> [Assignment]: Please output exactly the part of the records below that opens with the line containing "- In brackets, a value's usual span" and closes with the line containing "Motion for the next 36", both lines included, and nothing else.

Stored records
##########
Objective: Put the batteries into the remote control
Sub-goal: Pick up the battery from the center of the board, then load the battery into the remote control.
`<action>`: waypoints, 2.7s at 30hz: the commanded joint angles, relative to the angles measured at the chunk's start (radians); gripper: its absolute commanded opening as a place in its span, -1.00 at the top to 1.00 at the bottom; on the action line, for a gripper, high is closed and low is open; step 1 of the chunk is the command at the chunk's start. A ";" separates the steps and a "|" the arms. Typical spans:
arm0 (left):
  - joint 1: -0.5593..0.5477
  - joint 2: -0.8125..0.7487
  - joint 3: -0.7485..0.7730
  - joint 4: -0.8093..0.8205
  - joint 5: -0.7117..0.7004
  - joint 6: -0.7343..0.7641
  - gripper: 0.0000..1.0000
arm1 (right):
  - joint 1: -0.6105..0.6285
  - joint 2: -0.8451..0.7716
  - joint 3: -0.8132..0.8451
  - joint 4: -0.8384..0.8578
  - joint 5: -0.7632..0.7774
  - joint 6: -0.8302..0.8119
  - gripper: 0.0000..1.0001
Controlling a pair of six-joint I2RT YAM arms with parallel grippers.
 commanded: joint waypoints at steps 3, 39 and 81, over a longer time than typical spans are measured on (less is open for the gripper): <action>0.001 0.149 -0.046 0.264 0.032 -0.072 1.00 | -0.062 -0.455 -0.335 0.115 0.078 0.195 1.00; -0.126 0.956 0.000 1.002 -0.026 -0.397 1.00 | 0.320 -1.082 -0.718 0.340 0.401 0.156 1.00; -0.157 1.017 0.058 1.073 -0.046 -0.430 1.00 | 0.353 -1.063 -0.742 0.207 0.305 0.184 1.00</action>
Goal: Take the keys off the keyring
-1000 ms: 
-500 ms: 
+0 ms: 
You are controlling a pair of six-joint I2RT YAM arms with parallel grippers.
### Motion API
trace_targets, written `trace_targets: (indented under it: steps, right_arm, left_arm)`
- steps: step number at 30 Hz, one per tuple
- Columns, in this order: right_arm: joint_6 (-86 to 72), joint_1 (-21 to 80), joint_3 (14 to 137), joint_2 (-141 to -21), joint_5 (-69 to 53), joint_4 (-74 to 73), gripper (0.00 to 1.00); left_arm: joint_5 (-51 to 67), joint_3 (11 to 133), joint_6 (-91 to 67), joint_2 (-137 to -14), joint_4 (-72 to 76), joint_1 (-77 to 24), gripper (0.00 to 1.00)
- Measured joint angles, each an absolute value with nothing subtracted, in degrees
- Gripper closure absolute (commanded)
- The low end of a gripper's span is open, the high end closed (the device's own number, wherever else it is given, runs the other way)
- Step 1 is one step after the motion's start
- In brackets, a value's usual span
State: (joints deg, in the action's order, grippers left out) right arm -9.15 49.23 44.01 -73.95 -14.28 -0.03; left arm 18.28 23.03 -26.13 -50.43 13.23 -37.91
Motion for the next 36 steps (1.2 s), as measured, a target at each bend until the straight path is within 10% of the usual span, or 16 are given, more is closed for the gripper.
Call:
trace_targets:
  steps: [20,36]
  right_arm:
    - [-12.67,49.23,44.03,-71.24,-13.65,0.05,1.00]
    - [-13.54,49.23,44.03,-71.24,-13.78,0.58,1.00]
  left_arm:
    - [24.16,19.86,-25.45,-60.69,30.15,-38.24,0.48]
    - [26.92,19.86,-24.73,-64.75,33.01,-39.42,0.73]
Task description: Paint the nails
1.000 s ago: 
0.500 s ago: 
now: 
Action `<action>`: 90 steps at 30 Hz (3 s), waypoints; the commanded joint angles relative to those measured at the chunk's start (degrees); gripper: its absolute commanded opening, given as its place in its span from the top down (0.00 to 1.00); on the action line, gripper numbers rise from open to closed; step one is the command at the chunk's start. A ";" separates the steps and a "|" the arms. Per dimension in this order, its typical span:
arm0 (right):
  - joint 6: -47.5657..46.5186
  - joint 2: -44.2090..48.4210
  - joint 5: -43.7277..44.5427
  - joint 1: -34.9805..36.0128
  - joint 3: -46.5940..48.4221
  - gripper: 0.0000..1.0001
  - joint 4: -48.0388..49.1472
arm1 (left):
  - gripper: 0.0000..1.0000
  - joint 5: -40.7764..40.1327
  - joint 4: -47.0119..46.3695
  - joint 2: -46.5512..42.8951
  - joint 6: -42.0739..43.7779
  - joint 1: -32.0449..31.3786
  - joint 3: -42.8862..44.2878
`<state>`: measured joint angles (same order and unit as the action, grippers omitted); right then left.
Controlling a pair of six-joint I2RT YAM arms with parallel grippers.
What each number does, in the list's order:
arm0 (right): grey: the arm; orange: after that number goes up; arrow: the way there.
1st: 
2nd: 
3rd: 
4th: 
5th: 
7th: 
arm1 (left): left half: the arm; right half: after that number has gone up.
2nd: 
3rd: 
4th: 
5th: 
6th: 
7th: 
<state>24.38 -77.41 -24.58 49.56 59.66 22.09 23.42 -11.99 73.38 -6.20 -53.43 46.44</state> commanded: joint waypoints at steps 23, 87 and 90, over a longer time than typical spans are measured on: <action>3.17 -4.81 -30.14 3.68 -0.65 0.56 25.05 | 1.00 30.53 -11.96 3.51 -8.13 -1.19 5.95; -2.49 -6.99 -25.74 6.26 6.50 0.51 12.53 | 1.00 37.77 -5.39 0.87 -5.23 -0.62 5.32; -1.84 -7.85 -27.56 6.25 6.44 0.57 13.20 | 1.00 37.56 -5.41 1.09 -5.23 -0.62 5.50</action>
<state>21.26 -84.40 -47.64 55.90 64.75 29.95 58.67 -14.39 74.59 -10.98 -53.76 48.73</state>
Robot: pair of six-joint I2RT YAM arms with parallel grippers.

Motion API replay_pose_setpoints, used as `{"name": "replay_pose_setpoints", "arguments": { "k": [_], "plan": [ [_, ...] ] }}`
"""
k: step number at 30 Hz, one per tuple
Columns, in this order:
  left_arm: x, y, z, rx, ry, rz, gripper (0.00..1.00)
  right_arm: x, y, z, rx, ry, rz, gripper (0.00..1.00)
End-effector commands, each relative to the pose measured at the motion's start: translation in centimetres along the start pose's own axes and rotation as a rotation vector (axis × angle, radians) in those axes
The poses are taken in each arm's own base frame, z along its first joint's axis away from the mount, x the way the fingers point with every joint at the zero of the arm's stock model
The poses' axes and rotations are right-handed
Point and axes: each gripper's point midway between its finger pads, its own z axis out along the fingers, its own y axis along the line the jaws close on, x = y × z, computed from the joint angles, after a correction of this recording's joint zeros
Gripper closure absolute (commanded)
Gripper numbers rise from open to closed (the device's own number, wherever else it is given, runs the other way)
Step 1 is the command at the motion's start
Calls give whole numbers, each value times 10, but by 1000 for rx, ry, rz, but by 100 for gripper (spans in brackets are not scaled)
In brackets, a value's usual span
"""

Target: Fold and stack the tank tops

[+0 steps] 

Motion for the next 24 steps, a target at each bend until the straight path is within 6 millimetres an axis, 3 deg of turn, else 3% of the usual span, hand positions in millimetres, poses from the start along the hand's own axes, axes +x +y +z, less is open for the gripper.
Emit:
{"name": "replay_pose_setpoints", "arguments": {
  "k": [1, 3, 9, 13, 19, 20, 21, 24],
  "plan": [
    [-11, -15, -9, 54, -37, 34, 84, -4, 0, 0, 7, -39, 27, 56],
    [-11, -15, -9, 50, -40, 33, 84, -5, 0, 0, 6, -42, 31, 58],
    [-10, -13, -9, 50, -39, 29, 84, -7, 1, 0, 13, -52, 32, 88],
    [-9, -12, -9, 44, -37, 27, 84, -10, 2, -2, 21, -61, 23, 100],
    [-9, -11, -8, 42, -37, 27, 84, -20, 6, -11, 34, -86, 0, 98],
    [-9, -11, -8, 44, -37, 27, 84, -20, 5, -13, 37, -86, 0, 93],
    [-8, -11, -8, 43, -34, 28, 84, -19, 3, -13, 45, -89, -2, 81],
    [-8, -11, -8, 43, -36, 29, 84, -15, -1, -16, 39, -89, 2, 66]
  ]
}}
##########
> [Written response]:
- In brackets, a value's usual span
State: (joints deg, in the action's order, grippers left out) right arm -9.15 49.23 44.01 -73.95 -14.28 -0.03; left arm 18.28 23.03 -26.13 -50.43 13.23 -37.91
Motion for the next 36 steps (1.2 s), as measured, a target at each bend until the straight path is within 10% of the usual span, or 16 are given, more is closed for the gripper.

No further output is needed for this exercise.